> -----Original Message-----
> From: Linus Torvalds <torva...@linux-foundation.org>
> Sent: Saturday, August 29, 2020 4:20 PM
> To: Guenter Roeck <li...@roeck-us.net>
> Cc: Luc Van Oostenryck <luc.vanoostenr...@gmail.com>; Herbert Xu
> <herb...@gondor.apana.org.au>; Andrew Morton <akpm@linux-
> foundation.org>; Joerg Roedel <joerg.roe...@amd.com>; Leo Li
> <leoyang...@nxp.com>; Zhang Wei <z...@zh-kernel.org>; Dan Williams
> <dan.j.willi...@intel.com>; Vinod Koul <vk...@kernel.org>; linuxppc-dev
> <linuxppc-...@lists.ozlabs.org>; dma <dmaeng...@vger.kernel.org>; Linux
> Kernel Mailing List <linux-kernel@vger.kernel.org>
> Subject: Re: [PATCH] fsldma: fsl_ioread64*() do not need lower_32_bits()
> 
> On Sat, Aug 29, 2020 at 1:40 PM Guenter Roeck <li...@roeck-us.net> wrote:
> >
> > Except for
> >
> > CHECK: spaces preferred around that '+' (ctx:VxV)
> > #29: FILE: drivers/dma/fsldma.h:223:
> > +       u32 val_lo = in_be32((u32 __iomem *)addr+1);
> 
> Added spaces.
> 
> > I don't see anything wrong with it either, so
> >
> > Reviewed-by: Guenter Roeck <li...@roeck-us.net>
> >
> > Since I didn't see the real problem with the original code, I'd take
> > that with a grain of salt, though.
> 
> Well, honestly, the old code was so confused that just making it build is
> clearly already an improvement even if everything else were to be wrong.
> 
> So I committed my "fix". If it turns out there's more wrong in there and
> somebody tests it, we can fix it again.
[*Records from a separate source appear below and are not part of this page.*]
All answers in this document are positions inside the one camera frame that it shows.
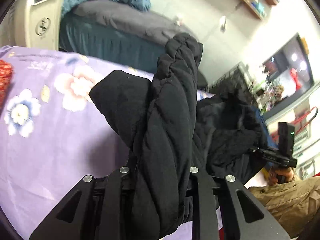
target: purple bedsheet
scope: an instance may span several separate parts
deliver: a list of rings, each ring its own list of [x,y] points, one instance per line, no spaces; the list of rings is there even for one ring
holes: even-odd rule
[[[28,239],[84,175],[106,176],[126,163],[129,149],[88,97],[92,86],[117,69],[150,80],[153,74],[22,47],[3,47],[0,58],[14,67],[0,118],[0,206]],[[190,223],[182,225],[174,238],[189,240],[190,232]]]

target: brown jacket
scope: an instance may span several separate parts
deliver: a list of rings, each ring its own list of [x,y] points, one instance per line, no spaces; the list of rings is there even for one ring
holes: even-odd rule
[[[320,177],[249,190],[291,238],[299,236],[320,207]]]

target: silver screw
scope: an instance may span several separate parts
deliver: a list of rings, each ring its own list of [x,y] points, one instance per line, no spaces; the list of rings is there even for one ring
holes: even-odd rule
[[[190,172],[191,173],[197,173],[199,169],[197,167],[190,167]]]
[[[236,180],[236,178],[232,175],[227,175],[226,176],[226,180],[229,181],[229,182],[234,182]]]
[[[120,168],[121,173],[127,173],[128,171],[129,171],[129,168],[126,166]]]
[[[91,175],[86,175],[86,176],[83,177],[83,181],[84,181],[84,182],[90,182],[92,179],[93,179],[93,178],[92,178]]]

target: black puffer jacket
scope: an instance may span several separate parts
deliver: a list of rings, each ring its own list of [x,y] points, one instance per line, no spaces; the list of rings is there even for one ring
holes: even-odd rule
[[[202,49],[188,34],[178,34],[159,57],[152,82],[114,71],[90,92],[139,160],[131,239],[160,239],[192,219],[192,203],[185,197],[192,163],[207,166],[213,175],[234,174],[242,182],[263,166],[246,153],[263,136],[248,106],[237,96],[197,104]]]

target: red patterned fabric
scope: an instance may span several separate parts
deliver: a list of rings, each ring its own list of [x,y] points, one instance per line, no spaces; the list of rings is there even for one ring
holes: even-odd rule
[[[0,59],[0,109],[3,106],[3,102],[10,85],[12,78],[13,68],[12,66]]]

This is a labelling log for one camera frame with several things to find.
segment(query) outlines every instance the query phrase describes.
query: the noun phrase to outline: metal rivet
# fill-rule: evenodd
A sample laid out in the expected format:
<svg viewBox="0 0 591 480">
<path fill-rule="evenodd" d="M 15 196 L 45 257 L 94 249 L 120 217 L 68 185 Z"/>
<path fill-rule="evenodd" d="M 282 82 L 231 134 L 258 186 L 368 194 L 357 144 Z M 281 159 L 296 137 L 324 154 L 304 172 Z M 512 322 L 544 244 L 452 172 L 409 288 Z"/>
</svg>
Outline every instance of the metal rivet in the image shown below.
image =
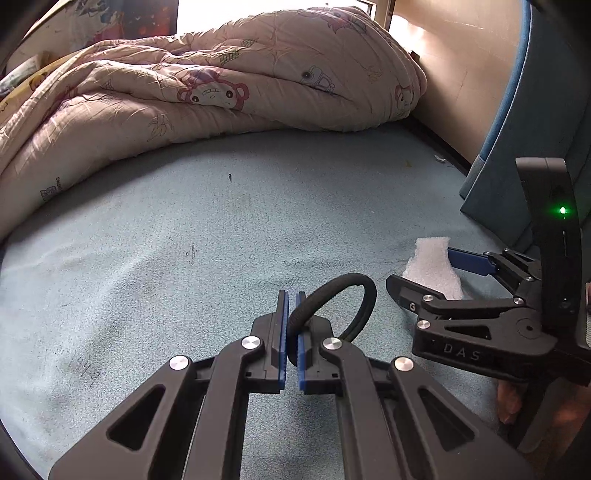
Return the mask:
<svg viewBox="0 0 591 480">
<path fill-rule="evenodd" d="M 168 362 L 168 365 L 173 370 L 182 370 L 184 368 L 187 368 L 188 364 L 189 359 L 184 355 L 174 356 L 170 359 L 170 362 Z"/>
<path fill-rule="evenodd" d="M 254 350 L 261 344 L 261 339 L 254 335 L 249 335 L 248 337 L 244 337 L 241 343 L 246 350 Z"/>
<path fill-rule="evenodd" d="M 327 350 L 338 350 L 343 346 L 343 342 L 336 337 L 328 337 L 322 341 L 322 346 Z"/>
<path fill-rule="evenodd" d="M 400 356 L 394 361 L 394 366 L 396 367 L 396 370 L 408 372 L 413 369 L 414 363 L 410 358 Z"/>
</svg>

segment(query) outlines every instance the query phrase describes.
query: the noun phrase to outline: black cable
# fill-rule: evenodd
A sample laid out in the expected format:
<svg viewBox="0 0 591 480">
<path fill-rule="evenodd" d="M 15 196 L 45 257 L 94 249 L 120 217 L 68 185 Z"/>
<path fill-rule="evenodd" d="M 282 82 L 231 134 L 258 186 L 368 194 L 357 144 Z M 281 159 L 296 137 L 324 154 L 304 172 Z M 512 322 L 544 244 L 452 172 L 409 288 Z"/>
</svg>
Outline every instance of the black cable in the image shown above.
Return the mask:
<svg viewBox="0 0 591 480">
<path fill-rule="evenodd" d="M 367 275 L 361 273 L 347 273 L 340 277 L 336 277 L 317 288 L 309 297 L 306 297 L 293 312 L 291 312 L 290 318 L 287 320 L 286 347 L 287 356 L 293 365 L 297 366 L 297 336 L 301 332 L 302 327 L 331 299 L 336 297 L 346 288 L 356 285 L 362 285 L 364 289 L 361 307 L 359 307 L 355 318 L 351 321 L 349 326 L 339 335 L 341 340 L 352 342 L 368 322 L 369 317 L 374 310 L 375 300 L 378 296 L 374 281 Z"/>
</svg>

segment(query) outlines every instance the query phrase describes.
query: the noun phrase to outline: wall
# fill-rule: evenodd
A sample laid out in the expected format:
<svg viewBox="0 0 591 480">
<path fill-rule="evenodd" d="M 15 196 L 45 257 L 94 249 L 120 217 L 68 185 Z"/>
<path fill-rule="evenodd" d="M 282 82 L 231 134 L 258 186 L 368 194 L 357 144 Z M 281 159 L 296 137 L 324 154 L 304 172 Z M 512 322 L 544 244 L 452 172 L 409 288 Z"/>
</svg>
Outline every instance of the wall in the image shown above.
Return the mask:
<svg viewBox="0 0 591 480">
<path fill-rule="evenodd" d="M 397 0 L 394 15 L 390 33 L 427 74 L 414 115 L 472 162 L 511 75 L 521 0 Z"/>
</svg>

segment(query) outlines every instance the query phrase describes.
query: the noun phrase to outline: cartoon print fabric
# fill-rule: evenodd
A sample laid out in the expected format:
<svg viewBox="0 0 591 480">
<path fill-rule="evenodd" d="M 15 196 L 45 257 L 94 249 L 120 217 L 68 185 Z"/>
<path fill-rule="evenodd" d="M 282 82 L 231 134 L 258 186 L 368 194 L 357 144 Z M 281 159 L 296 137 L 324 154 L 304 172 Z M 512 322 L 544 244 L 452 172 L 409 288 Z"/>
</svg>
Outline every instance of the cartoon print fabric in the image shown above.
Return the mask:
<svg viewBox="0 0 591 480">
<path fill-rule="evenodd" d="M 408 116 L 427 87 L 354 7 L 100 41 L 38 80 L 0 112 L 0 239 L 111 161 L 220 134 L 376 127 Z"/>
</svg>

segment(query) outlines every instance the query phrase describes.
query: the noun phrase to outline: white sponge
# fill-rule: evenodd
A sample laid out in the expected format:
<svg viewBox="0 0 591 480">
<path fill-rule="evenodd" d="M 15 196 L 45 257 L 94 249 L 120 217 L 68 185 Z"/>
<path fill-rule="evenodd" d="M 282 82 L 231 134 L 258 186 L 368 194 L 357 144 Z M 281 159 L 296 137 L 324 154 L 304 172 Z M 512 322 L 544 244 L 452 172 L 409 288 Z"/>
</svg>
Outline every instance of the white sponge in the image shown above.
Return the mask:
<svg viewBox="0 0 591 480">
<path fill-rule="evenodd" d="M 448 236 L 417 238 L 417 247 L 402 275 L 407 280 L 440 291 L 448 300 L 463 297 L 460 278 L 447 257 Z"/>
</svg>

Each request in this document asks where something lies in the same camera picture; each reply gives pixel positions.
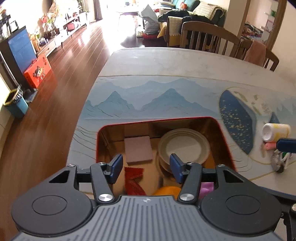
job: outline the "red gift box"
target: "red gift box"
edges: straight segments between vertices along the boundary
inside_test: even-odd
[[[51,66],[48,59],[45,54],[42,54],[34,60],[32,65],[24,72],[24,77],[30,86],[37,88],[50,70]]]

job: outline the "orange round object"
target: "orange round object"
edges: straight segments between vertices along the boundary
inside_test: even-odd
[[[152,196],[168,196],[168,195],[173,195],[175,199],[178,198],[178,195],[181,191],[181,188],[175,187],[175,186],[167,186],[167,187],[162,187],[155,191]]]

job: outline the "gray ribbed panel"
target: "gray ribbed panel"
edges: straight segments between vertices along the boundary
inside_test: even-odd
[[[195,206],[177,203],[171,196],[122,196],[113,205],[100,206],[92,219],[71,234],[40,238],[20,233],[14,241],[279,241],[274,233],[235,237],[207,224]]]

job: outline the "door frame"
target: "door frame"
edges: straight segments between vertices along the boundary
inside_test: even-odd
[[[248,15],[250,3],[251,3],[251,0],[247,0],[246,8],[245,8],[244,15],[243,15],[243,18],[242,18],[241,27],[240,27],[238,35],[237,35],[238,38],[241,37],[242,31],[244,29],[244,24],[246,22],[246,18],[247,18],[247,15]],[[274,46],[274,43],[276,41],[276,38],[277,38],[277,36],[279,34],[279,30],[281,28],[281,23],[283,21],[284,14],[285,14],[285,11],[286,11],[286,6],[287,6],[287,0],[279,0],[278,8],[277,8],[277,11],[276,11],[276,16],[275,16],[275,19],[274,19],[274,29],[270,33],[270,35],[268,37],[268,40],[267,40],[267,43],[266,43],[266,47],[269,50],[272,50],[272,48]]]

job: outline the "wooden chair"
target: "wooden chair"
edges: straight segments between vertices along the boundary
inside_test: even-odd
[[[239,45],[239,48],[238,48],[238,51],[236,54],[236,58],[244,60],[248,49],[251,47],[251,44],[252,44],[252,40],[248,40],[248,39],[241,40],[241,43]],[[265,65],[263,64],[264,68],[267,69],[267,66],[269,64],[269,60],[271,60],[271,61],[273,61],[273,64],[270,67],[270,70],[274,71],[279,64],[278,57],[276,57],[276,55],[273,52],[271,52],[269,49],[266,49],[265,57],[266,57],[265,61],[264,61]]]
[[[225,39],[226,43],[224,45],[222,55],[225,55],[228,42],[232,42],[234,43],[234,46],[230,53],[230,57],[234,57],[237,52],[238,46],[240,44],[240,39],[237,36],[235,36],[231,32],[228,32],[226,29],[222,27],[218,27],[213,24],[204,23],[204,22],[189,21],[189,22],[183,23],[182,25],[180,48],[186,48],[188,31],[192,31],[192,35],[189,43],[189,49],[196,49],[201,51],[218,53],[221,39]],[[198,32],[197,42],[196,42],[196,45],[193,46],[196,32]],[[201,33],[205,33],[205,38],[204,38],[202,47],[200,43]],[[210,42],[210,47],[206,49],[209,35],[212,35],[212,38]]]

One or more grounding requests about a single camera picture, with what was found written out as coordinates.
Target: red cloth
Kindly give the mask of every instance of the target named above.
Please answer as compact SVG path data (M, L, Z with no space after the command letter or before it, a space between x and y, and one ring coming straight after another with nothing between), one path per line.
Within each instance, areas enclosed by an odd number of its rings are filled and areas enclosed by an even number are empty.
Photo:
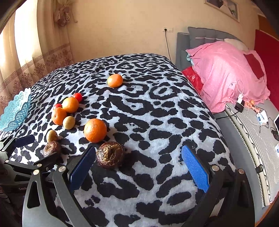
M270 100L279 110L279 41L274 37L256 30L255 51L261 57L266 77Z
M193 70L192 66L184 69L182 73L191 82L197 92L201 94L203 83L201 82L200 76Z
M261 64L259 63L259 61L255 58L255 56L253 54L244 54L244 56L246 57L253 73L256 75L256 77L258 79L260 79L261 77L264 76L264 72L261 68Z

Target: white pillow
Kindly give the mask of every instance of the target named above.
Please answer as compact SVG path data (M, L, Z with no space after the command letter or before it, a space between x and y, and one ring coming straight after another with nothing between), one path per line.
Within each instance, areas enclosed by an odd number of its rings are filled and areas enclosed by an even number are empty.
M225 42L230 43L231 45L233 45L234 47L236 47L237 49L244 51L244 52L248 52L249 49L248 47L241 41L237 40L237 39L224 39Z

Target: beige wall
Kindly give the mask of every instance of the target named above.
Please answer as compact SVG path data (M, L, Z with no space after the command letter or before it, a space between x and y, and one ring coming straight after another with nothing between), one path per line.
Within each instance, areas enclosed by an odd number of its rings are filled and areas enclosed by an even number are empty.
M204 4L204 0L76 0L73 12L78 23L68 25L75 62L128 53L170 55L175 62L178 32L187 27L206 27L226 31L254 49L255 29L259 28L250 0L239 3L240 23Z

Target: white mesh mat
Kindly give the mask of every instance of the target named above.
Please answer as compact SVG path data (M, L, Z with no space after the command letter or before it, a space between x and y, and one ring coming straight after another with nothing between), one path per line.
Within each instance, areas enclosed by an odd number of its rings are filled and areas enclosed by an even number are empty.
M237 111L234 104L226 104L226 112L232 115ZM270 127L275 125L269 121L269 128L259 125L256 113L253 110L244 108L242 113L237 113L231 117L238 131L243 136L249 147L250 156L255 166L262 165L263 171L258 174L264 205L269 205L274 201L279 191L279 156L275 146L279 143L271 132Z

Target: beige curtain
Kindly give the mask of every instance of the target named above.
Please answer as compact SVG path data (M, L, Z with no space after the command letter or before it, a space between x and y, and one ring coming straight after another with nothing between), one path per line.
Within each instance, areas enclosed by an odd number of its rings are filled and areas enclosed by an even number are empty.
M67 28L53 20L60 7L57 0L27 0L0 34L0 114L21 90L74 63Z

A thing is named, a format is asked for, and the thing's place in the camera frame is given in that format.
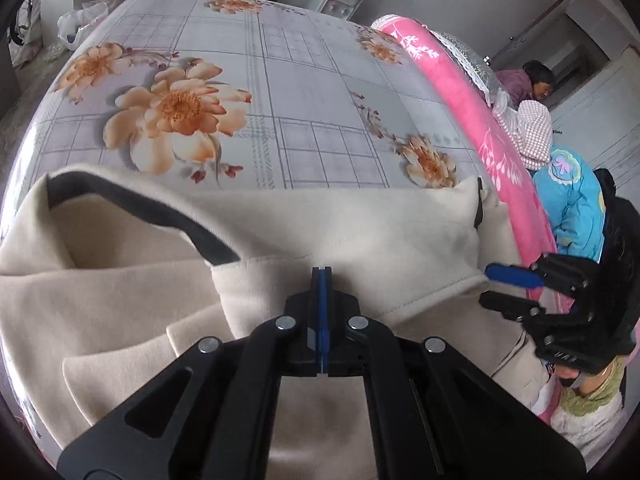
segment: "metal screw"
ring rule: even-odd
[[[296,320],[291,316],[280,316],[276,319],[276,326],[280,330],[291,330],[296,325]]]
[[[354,330],[362,330],[369,326],[369,320],[363,316],[353,316],[349,320],[349,326]]]
[[[215,352],[220,346],[220,341],[215,337],[204,337],[198,341],[198,350],[203,354],[210,354]]]
[[[439,337],[430,337],[424,342],[424,347],[427,349],[427,352],[439,354],[440,352],[444,352],[447,344]]]

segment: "blue jacket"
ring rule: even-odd
[[[599,261],[605,207],[600,183],[584,159],[554,146],[551,162],[533,176],[558,253]]]

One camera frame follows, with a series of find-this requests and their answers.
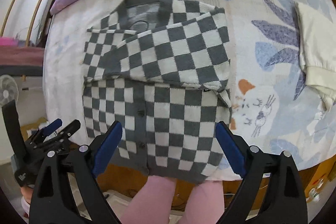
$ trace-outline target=cream garment
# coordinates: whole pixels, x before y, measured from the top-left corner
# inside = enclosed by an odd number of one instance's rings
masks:
[[[300,28],[300,67],[329,111],[336,101],[336,24],[310,6],[296,2]]]

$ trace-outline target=bed sheet
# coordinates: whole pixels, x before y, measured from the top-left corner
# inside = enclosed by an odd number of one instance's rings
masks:
[[[89,144],[83,103],[86,29],[109,14],[122,0],[79,0],[54,16],[44,59],[44,93],[50,121],[78,119],[72,141]],[[336,107],[326,113],[318,94],[304,85],[298,64],[299,32],[294,1],[304,2],[336,21],[331,0],[198,0],[224,7],[231,58],[229,87],[231,130],[264,152],[292,153],[306,169],[336,154]],[[224,157],[209,178],[235,180]]]

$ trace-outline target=person
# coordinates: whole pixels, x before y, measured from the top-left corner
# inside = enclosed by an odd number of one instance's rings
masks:
[[[149,176],[146,184],[132,199],[120,218],[122,224],[168,224],[175,194],[176,179]],[[21,188],[24,200],[30,203],[33,194]],[[224,213],[222,181],[204,181],[196,185],[178,224],[216,224]]]

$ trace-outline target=silver bolt
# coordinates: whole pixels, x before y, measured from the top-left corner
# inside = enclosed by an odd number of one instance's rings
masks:
[[[289,158],[292,154],[289,152],[289,151],[284,151],[283,152],[283,154],[287,157],[287,158]]]
[[[55,155],[55,151],[53,151],[53,150],[51,150],[51,151],[49,151],[49,152],[47,153],[47,156],[48,156],[49,158],[52,158],[54,155]]]
[[[255,146],[255,145],[252,145],[252,146],[250,147],[250,150],[251,150],[251,152],[253,152],[253,153],[258,153],[258,152],[259,152],[259,148],[258,148],[257,146]]]
[[[88,147],[87,145],[82,145],[82,146],[79,148],[79,151],[81,151],[81,152],[86,152],[88,149],[89,149],[89,147]]]

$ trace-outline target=orange cat ear
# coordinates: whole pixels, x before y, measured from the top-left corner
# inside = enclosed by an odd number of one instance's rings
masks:
[[[236,121],[235,121],[234,118],[231,118],[229,128],[230,128],[230,130],[236,130]]]
[[[248,80],[240,79],[238,82],[238,87],[242,94],[246,94],[249,90],[254,89],[255,85],[252,85]]]

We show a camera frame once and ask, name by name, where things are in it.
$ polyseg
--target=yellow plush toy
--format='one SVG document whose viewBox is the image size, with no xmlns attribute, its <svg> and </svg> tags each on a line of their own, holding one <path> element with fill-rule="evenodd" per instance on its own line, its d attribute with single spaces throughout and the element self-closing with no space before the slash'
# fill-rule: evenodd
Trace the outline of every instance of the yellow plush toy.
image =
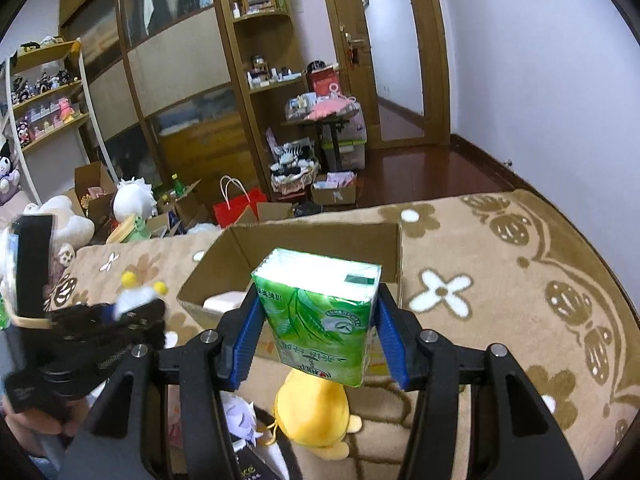
<svg viewBox="0 0 640 480">
<path fill-rule="evenodd" d="M 344 386 L 295 368 L 276 395 L 273 415 L 274 436 L 280 428 L 289 440 L 325 460 L 347 458 L 344 436 L 362 428 L 362 419 L 349 413 Z"/>
</svg>

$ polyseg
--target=bag
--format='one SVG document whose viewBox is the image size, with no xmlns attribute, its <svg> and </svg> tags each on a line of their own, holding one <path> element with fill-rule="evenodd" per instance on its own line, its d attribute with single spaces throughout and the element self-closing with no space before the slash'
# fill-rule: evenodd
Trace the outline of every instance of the bag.
<svg viewBox="0 0 640 480">
<path fill-rule="evenodd" d="M 240 195 L 229 200 L 227 188 L 231 183 L 241 189 L 244 195 Z M 267 202 L 267 196 L 259 187 L 254 187 L 249 192 L 246 192 L 242 182 L 236 178 L 231 178 L 228 175 L 225 175 L 220 179 L 220 192 L 222 193 L 222 198 L 224 198 L 225 201 L 213 206 L 213 214 L 216 216 L 216 220 L 218 220 L 220 227 L 226 227 L 238 220 L 248 205 L 251 206 L 251 209 L 257 218 L 258 209 L 256 204 L 258 202 Z"/>
</svg>

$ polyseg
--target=tissue pack
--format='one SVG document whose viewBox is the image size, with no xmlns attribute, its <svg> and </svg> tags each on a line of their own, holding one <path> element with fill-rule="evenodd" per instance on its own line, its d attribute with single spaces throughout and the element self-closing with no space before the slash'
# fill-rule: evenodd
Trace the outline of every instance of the tissue pack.
<svg viewBox="0 0 640 480">
<path fill-rule="evenodd" d="M 280 361 L 360 386 L 381 267 L 275 249 L 252 272 Z"/>
</svg>

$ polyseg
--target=white plush toy
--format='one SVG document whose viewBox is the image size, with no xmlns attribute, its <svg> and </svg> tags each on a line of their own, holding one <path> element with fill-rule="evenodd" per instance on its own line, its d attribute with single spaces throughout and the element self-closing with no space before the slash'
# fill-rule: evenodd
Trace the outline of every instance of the white plush toy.
<svg viewBox="0 0 640 480">
<path fill-rule="evenodd" d="M 55 256 L 54 261 L 62 267 L 68 267 L 76 257 L 76 251 L 87 245 L 94 236 L 94 223 L 84 216 L 75 214 L 71 209 L 71 200 L 64 195 L 55 196 L 40 207 L 31 203 L 24 208 L 24 214 L 55 216 L 56 224 L 51 237 L 51 250 Z M 0 276 L 4 276 L 6 231 L 7 229 L 4 229 L 0 232 Z"/>
<path fill-rule="evenodd" d="M 113 215 L 118 222 L 124 222 L 131 215 L 147 220 L 156 214 L 158 210 L 151 184 L 145 183 L 144 178 L 120 181 L 113 199 Z"/>
</svg>

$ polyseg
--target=green bottle
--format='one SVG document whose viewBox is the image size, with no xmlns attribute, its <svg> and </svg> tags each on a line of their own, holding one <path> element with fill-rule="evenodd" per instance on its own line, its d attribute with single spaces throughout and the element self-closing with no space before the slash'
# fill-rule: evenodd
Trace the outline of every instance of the green bottle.
<svg viewBox="0 0 640 480">
<path fill-rule="evenodd" d="M 182 195 L 184 195 L 185 187 L 178 180 L 178 174 L 177 173 L 172 174 L 171 178 L 174 180 L 174 191 L 175 191 L 176 195 L 178 196 L 178 198 L 180 198 Z"/>
<path fill-rule="evenodd" d="M 4 330 L 9 326 L 9 315 L 4 307 L 4 300 L 0 296 L 0 330 Z"/>
</svg>
But now it hopefully compiles, at 
> least.
> 
> My bet is that if that driver ever worked on ppc32, it will continue to work
> whatever we do to that function.
> 
> I _think_ the old code happened to - completely by mistake - get the value
> right for the case of "little endian access, with dma_addr_t being 32-bit".
> Because then it would still read the upper bits wrong, but the cast to
> dma_addr_t would then throw those bits away. And the lower bits would be
> right.
> 
> But for big-endian accesses or for ARCH_DMA_ADDR_T_64BIT it really looks
> like it always returned a completely incorrect value.
> 
> And again - the driver may have worked even with that completely incorrect
> value, since the use of it seems to be very incidental.
> 
> In either case ("it didn't work before" or "it worked because the value
> doesn't really matter"), I don't think I could possibly have made things 
> worse.
> 
> Famous last words.

Thanks for the patch.  

Acked-by: Li Yang <leoyang...@nxp.com>

We are having periodical auto regression tests covering ppc32 platforms.  But 
looks like it missed this issue.  I will ask the test team to investigate on 
why the test cases are not sufficient.